Among the entries below, find every line that contains the string "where", then copy it.

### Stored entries
- Opening Delimiter -

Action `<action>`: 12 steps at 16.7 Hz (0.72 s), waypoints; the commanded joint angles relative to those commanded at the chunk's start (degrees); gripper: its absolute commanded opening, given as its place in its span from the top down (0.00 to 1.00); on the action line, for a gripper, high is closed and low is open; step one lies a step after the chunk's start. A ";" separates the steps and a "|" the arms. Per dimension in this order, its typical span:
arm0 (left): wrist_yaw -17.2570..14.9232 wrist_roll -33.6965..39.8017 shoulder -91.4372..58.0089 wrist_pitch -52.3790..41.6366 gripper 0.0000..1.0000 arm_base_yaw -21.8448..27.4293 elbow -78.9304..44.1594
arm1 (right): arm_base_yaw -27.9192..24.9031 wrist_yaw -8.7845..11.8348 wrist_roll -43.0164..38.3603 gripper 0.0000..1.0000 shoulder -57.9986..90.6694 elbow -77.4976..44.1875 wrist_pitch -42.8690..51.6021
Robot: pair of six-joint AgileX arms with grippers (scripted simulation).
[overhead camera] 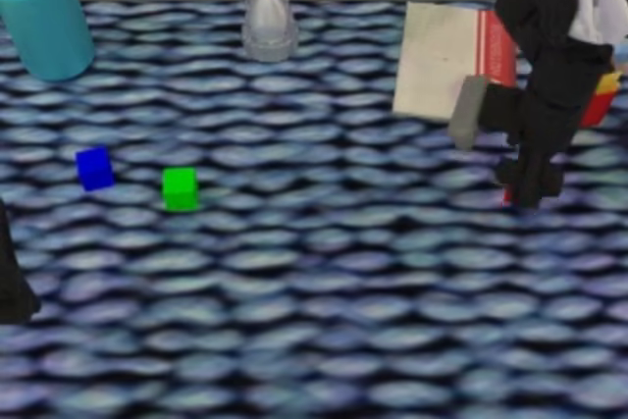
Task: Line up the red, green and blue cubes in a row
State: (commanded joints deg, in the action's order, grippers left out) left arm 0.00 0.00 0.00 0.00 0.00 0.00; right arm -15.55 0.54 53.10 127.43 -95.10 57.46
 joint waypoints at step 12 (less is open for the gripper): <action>0.00 0.00 0.00 0.00 0.00 0.00 0.00 | -6.17 -0.03 -2.70 1.00 0.28 -7.16 6.66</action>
State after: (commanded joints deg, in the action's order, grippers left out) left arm 0.00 0.00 0.00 0.00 0.00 0.00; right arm -21.71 0.51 50.40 127.71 -102.27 64.11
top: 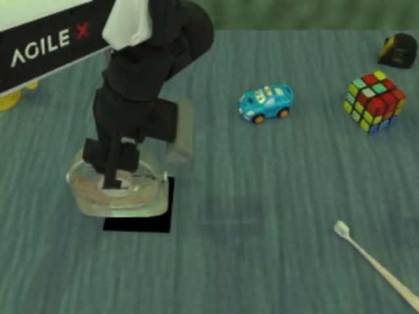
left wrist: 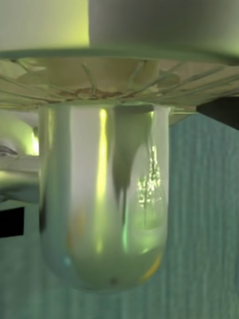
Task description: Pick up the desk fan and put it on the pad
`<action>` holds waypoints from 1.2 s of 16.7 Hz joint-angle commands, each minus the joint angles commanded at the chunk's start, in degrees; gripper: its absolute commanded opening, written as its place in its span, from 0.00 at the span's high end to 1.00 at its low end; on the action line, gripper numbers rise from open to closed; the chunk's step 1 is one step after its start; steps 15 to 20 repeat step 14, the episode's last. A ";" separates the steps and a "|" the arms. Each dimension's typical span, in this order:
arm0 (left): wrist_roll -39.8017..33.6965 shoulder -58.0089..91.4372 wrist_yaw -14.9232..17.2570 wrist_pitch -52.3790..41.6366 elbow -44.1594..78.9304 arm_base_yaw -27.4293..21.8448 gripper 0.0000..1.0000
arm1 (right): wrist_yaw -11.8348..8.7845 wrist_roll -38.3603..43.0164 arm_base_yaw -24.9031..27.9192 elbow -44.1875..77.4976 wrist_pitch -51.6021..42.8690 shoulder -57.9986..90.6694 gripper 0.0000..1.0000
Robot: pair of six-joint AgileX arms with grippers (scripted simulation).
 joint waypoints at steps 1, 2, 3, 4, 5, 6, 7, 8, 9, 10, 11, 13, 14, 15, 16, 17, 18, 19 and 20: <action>0.00 0.00 0.00 0.00 0.00 0.00 0.55 | 0.00 0.00 0.00 0.00 0.00 0.00 0.00; 0.00 0.00 0.00 0.00 0.00 0.00 0.47 | 0.00 0.00 0.00 0.00 0.00 0.00 0.00; 0.00 0.00 0.00 0.00 0.00 0.00 0.40 | 0.00 0.00 0.00 0.00 0.00 0.00 0.00; 0.00 0.00 0.00 0.00 0.00 0.00 0.32 | 0.00 0.00 0.00 0.00 0.00 0.00 0.00; 0.00 0.00 0.00 0.00 0.00 0.00 0.25 | 0.00 0.00 0.00 0.00 0.00 0.00 0.00; 0.00 0.00 0.00 0.00 0.00 0.00 0.17 | 0.00 0.00 0.00 0.00 0.00 0.00 0.00; 0.00 0.00 0.00 0.00 0.00 0.00 0.10 | 0.00 0.00 0.00 0.00 0.00 0.00 0.00; 0.00 0.00 0.00 0.00 0.00 0.00 0.02 | 0.00 0.00 0.00 0.00 0.00 0.00 0.00; 0.00 0.00 0.00 0.00 0.00 0.00 0.00 | 0.00 0.00 0.00 0.00 0.00 0.00 0.00; 0.00 0.00 0.00 0.00 0.00 0.00 0.00 | 0.00 0.00 0.00 0.00 0.00 0.00 0.00; 0.00 0.00 0.00 0.00 0.00 0.00 0.00 | 0.00 0.00 0.00 0.00 0.00 0.00 0.00; 0.00 0.00 0.00 0.00 0.00 0.00 0.00 | 0.00 0.00 0.00 0.00 0.00 0.00 0.00; 0.00 0.00 0.00 0.00 0.00 0.00 0.00 | 0.00 0.00 0.00 0.00 0.00 0.00 0.00; 0.00 0.00 0.00 0.00 0.00 0.00 0.00 | 0.00 0.00 0.00 0.00 0.00 0.00 0.00; 0.00 0.00 0.00 0.00 0.00 0.00 0.00 | 0.00 0.00 0.00 0.00 0.00 0.00 0.00; 0.00 0.00 0.00 0.00 0.00 0.00 0.00 | 0.00 0.00 0.00 0.00 0.00 0.00 0.00; 0.00 0.00 0.00 0.00 0.00 0.00 0.00 | 0.00 0.00 0.00 0.00 0.00 0.00 0.00; 0.00 0.00 0.00 0.00 0.00 0.00 0.00 | 0.00 0.00 0.00 0.00 0.00 0.00 0.00; 0.00 0.00 0.00 0.00 0.00 0.00 0.00 | 0.00 0.00 0.00 0.00 0.00 0.00 0.00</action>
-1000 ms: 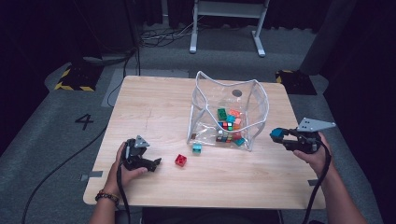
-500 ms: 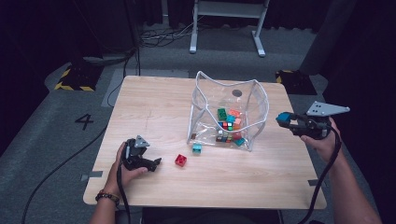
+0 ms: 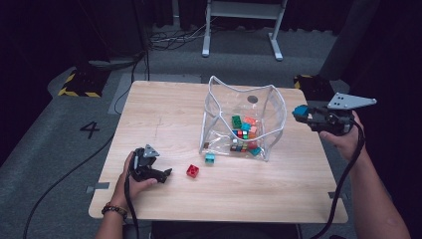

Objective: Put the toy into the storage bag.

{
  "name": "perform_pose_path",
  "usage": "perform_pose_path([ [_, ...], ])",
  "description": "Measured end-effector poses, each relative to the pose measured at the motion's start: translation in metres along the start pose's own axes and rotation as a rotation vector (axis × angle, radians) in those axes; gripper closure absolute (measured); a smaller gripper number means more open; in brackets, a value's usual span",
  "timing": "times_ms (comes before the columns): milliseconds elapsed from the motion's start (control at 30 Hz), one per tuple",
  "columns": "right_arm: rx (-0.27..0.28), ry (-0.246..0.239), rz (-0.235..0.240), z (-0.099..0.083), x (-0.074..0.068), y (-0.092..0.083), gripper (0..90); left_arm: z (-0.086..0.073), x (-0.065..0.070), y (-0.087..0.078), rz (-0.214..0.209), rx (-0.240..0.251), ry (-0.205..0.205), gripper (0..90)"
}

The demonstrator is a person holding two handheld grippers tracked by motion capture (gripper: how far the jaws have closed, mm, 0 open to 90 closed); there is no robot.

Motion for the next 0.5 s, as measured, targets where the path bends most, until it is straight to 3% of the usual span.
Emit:
perform_pose_path([
  [233,0.019,-0.005,0.018,0.018,-0.005,0.003,59.1,0.0,-0.001,0.0,0.005,0.001,0.005,0.1],
  [500,0.006,-0.019,0.053,0.036,-0.011,0.024,59.1,0.0,-0.001,0.0,0.005,0.001,0.005,0.1],
])
Point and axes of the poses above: each handheld gripper's, and its own axes: y roughly forward along the jaws, z roughly out of its top, x roughly to its right, the point moved 4 cm from there along y, roughly forward along the jaws, and after that the axes turned 14 degrees about y, right-handed, at the moved point
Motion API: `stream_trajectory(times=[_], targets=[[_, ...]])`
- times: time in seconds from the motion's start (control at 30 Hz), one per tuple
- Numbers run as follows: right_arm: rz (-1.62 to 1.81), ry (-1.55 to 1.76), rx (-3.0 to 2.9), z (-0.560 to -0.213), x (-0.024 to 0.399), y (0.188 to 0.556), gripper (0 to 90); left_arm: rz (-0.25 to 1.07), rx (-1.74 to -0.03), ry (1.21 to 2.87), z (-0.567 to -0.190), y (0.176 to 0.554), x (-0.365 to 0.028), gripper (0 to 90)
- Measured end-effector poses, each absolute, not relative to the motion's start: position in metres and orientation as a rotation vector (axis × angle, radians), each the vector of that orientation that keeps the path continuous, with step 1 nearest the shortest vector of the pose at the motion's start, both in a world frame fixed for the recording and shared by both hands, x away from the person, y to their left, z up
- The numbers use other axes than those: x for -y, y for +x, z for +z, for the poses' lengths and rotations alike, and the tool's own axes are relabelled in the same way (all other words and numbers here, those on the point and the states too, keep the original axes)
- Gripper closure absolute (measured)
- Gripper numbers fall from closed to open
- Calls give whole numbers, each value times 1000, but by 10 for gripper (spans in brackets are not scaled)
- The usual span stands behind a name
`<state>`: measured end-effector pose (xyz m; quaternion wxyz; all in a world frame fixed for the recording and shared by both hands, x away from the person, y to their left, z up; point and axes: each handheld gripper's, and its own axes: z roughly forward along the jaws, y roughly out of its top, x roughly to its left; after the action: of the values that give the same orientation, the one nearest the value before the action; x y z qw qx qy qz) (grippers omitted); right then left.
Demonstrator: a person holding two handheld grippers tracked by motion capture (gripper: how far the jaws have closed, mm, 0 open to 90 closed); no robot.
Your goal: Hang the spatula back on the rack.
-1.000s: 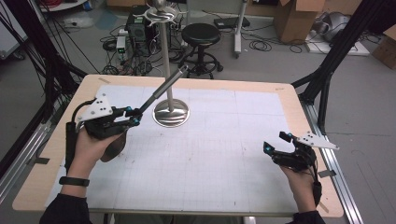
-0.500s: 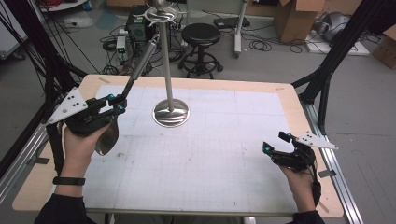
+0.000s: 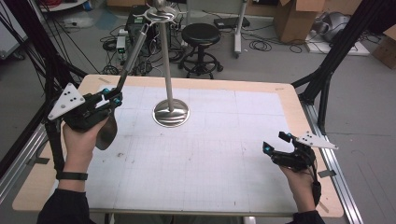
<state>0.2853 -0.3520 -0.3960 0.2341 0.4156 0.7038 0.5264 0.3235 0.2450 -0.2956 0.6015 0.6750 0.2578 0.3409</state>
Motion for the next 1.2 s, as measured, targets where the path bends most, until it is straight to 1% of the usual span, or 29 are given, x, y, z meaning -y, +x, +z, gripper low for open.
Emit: stream_trajectory(times=[0.73,1.2], targets=[[1444,1142,-1934,-397,352,286,154,835,-644,1537,-300,347,-233,747],[1444,1141,-1933,-398,353,286,155,840,-648,1529,-307,357,-226,746]])
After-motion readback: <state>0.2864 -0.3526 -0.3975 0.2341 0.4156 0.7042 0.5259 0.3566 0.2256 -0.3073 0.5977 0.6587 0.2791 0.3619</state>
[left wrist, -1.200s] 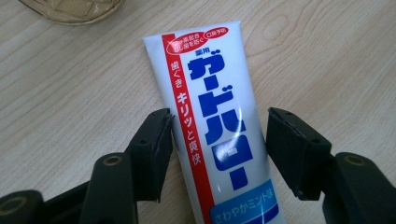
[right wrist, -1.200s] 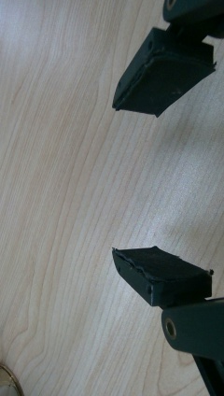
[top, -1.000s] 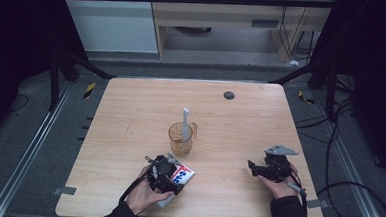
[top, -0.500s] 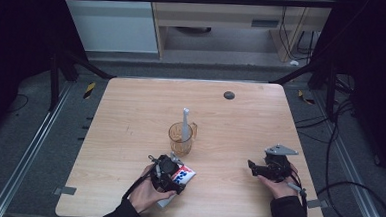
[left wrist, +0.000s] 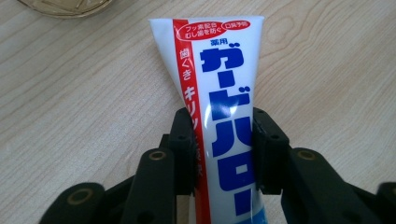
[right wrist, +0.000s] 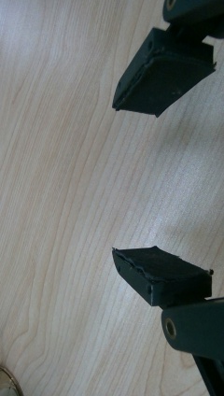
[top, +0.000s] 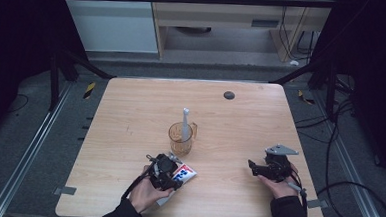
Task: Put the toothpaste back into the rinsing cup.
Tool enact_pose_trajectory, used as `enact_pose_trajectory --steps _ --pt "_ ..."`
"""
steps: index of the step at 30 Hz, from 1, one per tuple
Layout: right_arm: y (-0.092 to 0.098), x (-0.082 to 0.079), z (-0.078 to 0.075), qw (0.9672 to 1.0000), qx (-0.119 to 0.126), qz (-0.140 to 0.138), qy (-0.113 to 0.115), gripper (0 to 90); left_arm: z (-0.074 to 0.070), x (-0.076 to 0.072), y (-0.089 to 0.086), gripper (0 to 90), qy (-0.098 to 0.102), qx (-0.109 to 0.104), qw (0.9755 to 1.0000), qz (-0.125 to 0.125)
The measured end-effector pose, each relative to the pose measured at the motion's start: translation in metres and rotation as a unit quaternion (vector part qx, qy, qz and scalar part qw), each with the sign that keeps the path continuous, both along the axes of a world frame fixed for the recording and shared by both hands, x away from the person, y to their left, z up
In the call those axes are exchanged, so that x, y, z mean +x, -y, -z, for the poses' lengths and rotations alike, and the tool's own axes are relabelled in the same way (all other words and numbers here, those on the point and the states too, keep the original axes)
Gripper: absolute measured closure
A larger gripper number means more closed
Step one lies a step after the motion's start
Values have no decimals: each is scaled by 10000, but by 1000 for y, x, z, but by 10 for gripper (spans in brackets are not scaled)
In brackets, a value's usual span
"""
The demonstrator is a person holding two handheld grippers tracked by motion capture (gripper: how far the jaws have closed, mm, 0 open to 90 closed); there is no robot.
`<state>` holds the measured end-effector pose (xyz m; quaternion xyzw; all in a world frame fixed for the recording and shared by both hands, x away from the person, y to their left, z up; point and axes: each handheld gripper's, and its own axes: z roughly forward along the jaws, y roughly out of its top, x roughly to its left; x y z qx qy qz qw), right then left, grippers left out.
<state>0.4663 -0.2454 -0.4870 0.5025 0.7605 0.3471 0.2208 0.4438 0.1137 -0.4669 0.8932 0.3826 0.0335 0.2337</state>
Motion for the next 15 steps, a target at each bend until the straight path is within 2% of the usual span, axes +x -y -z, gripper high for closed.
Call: enact_pose_trajectory --steps 4,9,11,15 --pt "1 0 1 10000 -33 -2 42 233 -2 -3 -3 674 66 53 9999 95" --pt "3 0 0 10000 -25 37 55 234 -15 -8 -13 684 278 -112 9995 65" --pt "4 0 0 10000 -46 42 71 234 -21 -11 -19 684 362 -229 9991 -12" --pt "4 0 -1 9999 -53 61 104 232 -30 -13 -33 686 525 -334 9980 -121"
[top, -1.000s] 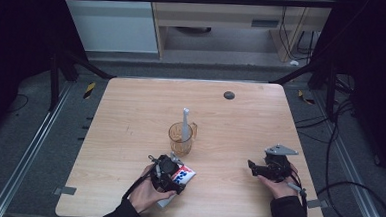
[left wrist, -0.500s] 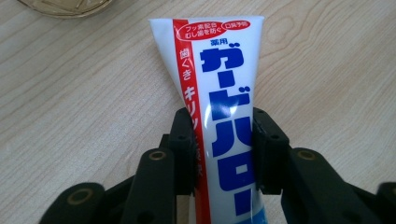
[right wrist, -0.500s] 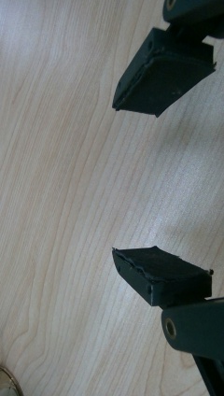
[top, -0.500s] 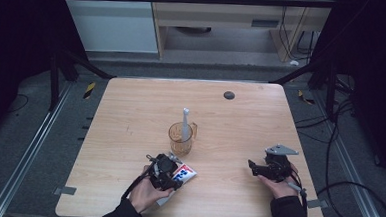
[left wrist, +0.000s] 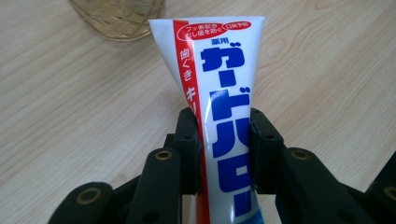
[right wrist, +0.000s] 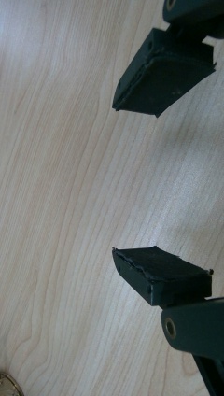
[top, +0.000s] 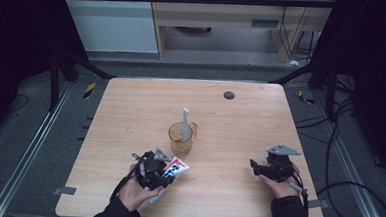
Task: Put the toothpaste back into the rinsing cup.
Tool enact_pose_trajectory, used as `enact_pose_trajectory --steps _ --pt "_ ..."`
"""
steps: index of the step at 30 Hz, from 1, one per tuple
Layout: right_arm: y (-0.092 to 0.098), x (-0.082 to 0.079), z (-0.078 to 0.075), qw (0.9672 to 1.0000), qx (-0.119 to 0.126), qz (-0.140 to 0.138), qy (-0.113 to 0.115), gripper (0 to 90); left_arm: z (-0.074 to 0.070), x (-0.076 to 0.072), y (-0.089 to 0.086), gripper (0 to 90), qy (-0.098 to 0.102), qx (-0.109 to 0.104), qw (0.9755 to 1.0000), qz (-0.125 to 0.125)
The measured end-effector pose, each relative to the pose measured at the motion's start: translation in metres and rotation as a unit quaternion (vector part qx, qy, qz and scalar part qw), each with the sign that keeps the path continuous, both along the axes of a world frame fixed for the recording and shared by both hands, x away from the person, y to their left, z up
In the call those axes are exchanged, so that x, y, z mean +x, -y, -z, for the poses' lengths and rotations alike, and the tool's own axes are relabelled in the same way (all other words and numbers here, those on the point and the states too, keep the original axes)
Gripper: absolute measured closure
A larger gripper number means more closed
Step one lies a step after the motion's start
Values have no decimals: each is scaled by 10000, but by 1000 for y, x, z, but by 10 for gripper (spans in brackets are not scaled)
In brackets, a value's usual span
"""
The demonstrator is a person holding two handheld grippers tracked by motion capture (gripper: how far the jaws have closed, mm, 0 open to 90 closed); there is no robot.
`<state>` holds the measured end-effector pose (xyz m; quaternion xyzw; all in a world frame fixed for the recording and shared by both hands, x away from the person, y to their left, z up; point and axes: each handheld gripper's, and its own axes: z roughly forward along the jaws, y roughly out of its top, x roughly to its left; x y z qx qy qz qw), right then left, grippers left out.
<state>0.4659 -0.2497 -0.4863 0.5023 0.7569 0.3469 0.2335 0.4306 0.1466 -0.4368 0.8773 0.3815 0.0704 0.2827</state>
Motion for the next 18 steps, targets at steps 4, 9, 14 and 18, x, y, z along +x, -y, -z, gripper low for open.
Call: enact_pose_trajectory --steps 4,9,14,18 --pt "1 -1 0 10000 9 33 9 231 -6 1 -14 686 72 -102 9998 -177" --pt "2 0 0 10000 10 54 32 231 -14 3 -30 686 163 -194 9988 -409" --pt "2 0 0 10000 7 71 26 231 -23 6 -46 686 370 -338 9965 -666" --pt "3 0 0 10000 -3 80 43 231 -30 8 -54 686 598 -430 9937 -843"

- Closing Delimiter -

### Solution for this problem
Motion for the next 0.5 s, as measured, targets where the path bends most, until it is straight to 3% of the usual span.
Motion for the next 1.2 s, as measured, targets where the path bends most, until it is straight to 1% of the usual span, or 29 are given, x, y, z meaning -y, +x, +z, gripper low for open.

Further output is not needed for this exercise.